Auch als er mit ihr allein blieb, fand er nicht gleich wieder das Wort, sondern ging still neben ihr, bis sie stehen blieb und ihn ansah und fragte:

– Sie sind ja so schweigsam! Ist Ihnen etwas nicht recht?

– Ich denke nur ein wenig nach. Das Leben wiederholt sich doch immer. Es fällt ihm im allgemeinen nur herzlich wenig ein. Alles bleibt Schablone. Darüber habe ich mir eben Gedanken gemacht. Nur daß natürlich der Ausgang nicht immer derselbe zu sein braucht. Da helfen wir glücklicherweise ein wenig nach. Aber sonst ist das Leben nicht sehr erfindungsreich.

– Haben Sie die Erfahrung gerade heut gemacht?

– Nicht so ganz. Aber eine neue Bestätigung ist mir geworden.

– Und das alles hier in Sakrow?

– Alles hier in Sakrow eben.

– Da könnte man ja beinah neugierig werden.

– Würde in diesem besonderen Falle nicht viel helfen. Diskretion ist gar nichts gegen ...

– Gegen was?

– Schon das ist zuviel gefragt.

– Das muß dann freilich ein erschreckliches Geheimnis sein. Da will ich nur ja nicht weiter forschen, denn sonst geschieht noch ein Unglück.

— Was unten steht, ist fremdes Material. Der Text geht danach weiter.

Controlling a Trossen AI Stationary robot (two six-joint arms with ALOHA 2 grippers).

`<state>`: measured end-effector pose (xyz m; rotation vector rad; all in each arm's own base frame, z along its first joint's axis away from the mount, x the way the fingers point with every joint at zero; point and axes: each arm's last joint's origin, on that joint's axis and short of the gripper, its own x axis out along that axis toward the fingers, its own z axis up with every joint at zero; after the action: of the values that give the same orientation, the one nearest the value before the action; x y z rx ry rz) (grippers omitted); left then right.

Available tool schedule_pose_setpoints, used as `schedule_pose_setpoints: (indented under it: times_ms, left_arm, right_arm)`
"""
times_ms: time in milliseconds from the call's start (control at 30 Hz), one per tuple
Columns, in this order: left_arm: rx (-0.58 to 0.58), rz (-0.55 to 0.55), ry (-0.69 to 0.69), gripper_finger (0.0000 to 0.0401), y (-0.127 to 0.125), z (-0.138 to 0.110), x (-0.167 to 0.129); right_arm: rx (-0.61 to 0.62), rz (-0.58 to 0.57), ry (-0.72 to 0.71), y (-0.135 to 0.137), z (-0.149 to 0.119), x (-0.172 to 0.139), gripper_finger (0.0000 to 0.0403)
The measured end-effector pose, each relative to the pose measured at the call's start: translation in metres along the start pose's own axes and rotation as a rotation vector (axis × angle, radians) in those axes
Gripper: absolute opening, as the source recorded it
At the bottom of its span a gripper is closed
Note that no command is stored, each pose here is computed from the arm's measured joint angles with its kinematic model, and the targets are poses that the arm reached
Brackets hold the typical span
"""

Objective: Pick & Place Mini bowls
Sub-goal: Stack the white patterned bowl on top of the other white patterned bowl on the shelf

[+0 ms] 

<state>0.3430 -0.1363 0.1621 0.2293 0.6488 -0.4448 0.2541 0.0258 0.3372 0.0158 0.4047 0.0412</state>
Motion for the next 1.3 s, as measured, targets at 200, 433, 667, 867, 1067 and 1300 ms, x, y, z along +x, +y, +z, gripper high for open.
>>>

– Ich glaube auch, es ist besser.

– Wir müssen aber an die Heimfahrt denken, der Wind läßt bedenklich nach, und wir müssen gegen den Wind aufkreuzen. Das kann eine Weile dauern, bis wir heimkommen. –

Der Wind hatte fast völlig nachgelassen, aber sie hofften, wenn sie erst bis über Moorlake hinaus waren, daß sie dann wieder freiere Fahrt hatten.

Unterhalb Nikolskoe frischte der Wind auf, aber an den Fuchsbergen trat eine völlige Flaute ein, und das Boot lag ganz still.

Allein es war noch Zeit, und man konnte damit rechnen, daß es gegen Abend noch einmal frischer wurde. Wenn es gar zu still wurde, fand sich immer noch ein Motorboot, das einen Segler für Geld und gute Worte ins Schlepptau nahm und in den Hafen bugsierte. –

Langsam glitt das Boot durch den stillen Abend, der sich über die bewaldeten Ufer senkte.

Auf einer Zille spielte ein Schiffer auf der Ziehharmonika, und die getragenen Töne schwammen über das ruhige Wasser mit einer einlullenden Einförmigkeit.

Der Abend senkte sich langsam herab, und der volle Mond stand schon durchsichtig bleich am Abendhimmel, der sich farblos über der Landschaft spannte.

Sie hatten zu tun, um jeden leisesten Windhauch auszunutzen, der zuweilen durch die Dämmerung wehte.